Beneath this instruction is a listing. Transcribe from it only the stretch from the line with "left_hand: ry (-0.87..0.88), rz" through the line with "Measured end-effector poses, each", both end lines included, exactly as written.

___ PROVIDED DATA ___

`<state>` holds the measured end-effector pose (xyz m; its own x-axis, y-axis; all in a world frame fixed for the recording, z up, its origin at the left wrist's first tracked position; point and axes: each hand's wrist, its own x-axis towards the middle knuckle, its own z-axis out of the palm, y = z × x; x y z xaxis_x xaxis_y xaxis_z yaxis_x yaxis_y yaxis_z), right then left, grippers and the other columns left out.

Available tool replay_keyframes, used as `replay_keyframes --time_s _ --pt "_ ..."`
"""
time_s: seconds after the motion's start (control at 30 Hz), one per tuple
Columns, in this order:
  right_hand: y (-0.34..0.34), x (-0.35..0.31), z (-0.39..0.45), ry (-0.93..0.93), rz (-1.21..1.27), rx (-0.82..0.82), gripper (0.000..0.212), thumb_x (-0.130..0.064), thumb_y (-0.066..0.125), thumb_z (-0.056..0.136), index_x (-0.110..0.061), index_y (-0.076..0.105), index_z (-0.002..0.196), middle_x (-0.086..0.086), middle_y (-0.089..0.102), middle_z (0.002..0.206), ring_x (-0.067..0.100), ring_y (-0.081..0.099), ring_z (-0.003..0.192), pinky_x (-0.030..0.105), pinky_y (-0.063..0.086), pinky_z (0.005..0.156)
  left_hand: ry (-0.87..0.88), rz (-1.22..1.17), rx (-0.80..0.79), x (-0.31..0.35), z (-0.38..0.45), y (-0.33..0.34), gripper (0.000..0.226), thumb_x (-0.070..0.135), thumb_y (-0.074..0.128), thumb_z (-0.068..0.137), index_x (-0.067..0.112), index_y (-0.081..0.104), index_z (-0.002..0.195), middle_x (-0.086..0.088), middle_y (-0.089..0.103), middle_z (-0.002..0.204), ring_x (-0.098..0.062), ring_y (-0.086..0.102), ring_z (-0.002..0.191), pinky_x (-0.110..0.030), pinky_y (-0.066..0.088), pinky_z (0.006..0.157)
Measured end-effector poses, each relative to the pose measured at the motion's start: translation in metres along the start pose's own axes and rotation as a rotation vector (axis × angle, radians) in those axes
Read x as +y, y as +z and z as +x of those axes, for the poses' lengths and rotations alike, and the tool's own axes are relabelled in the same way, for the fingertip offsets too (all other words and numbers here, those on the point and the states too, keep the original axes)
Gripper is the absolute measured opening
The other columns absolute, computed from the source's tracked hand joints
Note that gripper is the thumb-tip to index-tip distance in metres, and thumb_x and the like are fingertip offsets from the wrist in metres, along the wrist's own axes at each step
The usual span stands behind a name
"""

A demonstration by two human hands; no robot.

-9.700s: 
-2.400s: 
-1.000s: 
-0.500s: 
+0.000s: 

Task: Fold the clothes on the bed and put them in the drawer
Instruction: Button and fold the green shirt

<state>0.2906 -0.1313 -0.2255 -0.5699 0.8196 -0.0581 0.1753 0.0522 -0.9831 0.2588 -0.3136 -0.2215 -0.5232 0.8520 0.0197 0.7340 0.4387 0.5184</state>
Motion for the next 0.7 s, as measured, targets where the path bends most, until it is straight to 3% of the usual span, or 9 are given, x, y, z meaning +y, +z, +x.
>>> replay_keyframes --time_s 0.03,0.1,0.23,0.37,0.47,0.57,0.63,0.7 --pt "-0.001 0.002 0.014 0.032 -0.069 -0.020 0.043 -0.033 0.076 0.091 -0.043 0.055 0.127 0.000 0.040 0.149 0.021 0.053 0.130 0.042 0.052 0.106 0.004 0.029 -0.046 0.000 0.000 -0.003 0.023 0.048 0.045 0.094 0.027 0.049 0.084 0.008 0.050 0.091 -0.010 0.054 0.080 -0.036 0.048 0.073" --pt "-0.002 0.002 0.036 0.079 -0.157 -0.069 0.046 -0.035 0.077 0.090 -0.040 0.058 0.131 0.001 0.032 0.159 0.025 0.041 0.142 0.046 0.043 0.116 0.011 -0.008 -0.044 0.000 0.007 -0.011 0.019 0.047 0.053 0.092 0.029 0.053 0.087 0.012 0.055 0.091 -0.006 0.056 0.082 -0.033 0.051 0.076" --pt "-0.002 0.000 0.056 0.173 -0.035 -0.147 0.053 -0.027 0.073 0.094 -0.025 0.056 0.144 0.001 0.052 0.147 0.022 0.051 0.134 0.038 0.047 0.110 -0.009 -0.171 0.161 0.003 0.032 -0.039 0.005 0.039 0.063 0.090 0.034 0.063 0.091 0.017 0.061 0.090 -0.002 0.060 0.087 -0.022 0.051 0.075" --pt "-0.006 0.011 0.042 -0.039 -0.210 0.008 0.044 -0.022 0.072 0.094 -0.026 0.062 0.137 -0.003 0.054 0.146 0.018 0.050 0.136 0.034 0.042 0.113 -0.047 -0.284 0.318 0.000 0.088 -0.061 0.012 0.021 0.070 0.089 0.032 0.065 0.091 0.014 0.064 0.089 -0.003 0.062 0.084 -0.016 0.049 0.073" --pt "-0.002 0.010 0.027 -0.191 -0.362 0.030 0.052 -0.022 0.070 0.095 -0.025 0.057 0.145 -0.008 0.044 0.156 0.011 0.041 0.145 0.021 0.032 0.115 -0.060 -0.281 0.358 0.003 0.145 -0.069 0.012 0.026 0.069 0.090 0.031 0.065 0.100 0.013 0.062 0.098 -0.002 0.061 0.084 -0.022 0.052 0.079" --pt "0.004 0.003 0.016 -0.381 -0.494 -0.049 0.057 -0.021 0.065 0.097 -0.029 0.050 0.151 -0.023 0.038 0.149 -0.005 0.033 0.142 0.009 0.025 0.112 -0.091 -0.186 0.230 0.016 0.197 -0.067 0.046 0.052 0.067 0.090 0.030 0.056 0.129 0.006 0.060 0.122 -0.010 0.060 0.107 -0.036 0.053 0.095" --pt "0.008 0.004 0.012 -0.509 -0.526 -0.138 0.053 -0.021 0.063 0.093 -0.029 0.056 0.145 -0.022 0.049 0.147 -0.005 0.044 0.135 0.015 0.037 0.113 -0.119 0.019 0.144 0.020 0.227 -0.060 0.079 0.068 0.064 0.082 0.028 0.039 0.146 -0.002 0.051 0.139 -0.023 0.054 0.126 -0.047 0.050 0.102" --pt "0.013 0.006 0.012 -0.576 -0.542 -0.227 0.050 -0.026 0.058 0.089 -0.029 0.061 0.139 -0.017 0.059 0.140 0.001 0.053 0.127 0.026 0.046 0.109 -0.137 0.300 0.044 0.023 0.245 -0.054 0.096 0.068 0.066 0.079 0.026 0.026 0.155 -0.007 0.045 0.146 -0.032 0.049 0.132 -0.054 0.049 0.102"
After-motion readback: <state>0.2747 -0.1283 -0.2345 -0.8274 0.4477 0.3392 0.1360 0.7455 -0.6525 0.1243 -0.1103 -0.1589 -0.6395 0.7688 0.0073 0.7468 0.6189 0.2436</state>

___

■ EXERCISE RESULT
  left_hand: ry (-0.87..0.88), rz (-1.22..1.17), rx (-0.80..0.79), x (-0.31..0.35), z (-0.38..0.45), y (-0.33..0.34), gripper (0.000..0.226), thumb_x (-0.070..0.135), thumb_y (-0.074..0.128), thumb_z (-0.068..0.137), index_x (-0.067..0.112), index_y (-0.081..0.104), index_z (-0.002..0.195), middle_x (-0.086..0.088), middle_y (-0.089..0.103), middle_z (-0.002..0.204), ring_x (-0.098..0.062), ring_y (-0.086..0.102), ring_z (-0.002..0.191), pinky_x (-0.110..0.030), pinky_y (-0.066..0.088), pinky_z (0.006..0.157)
Measured end-effector poses, each relative to the pose measured at the motion's start: translation in metres along the start pose's own axes and rotation as a rotation vector (axis × angle, radians) in those axes

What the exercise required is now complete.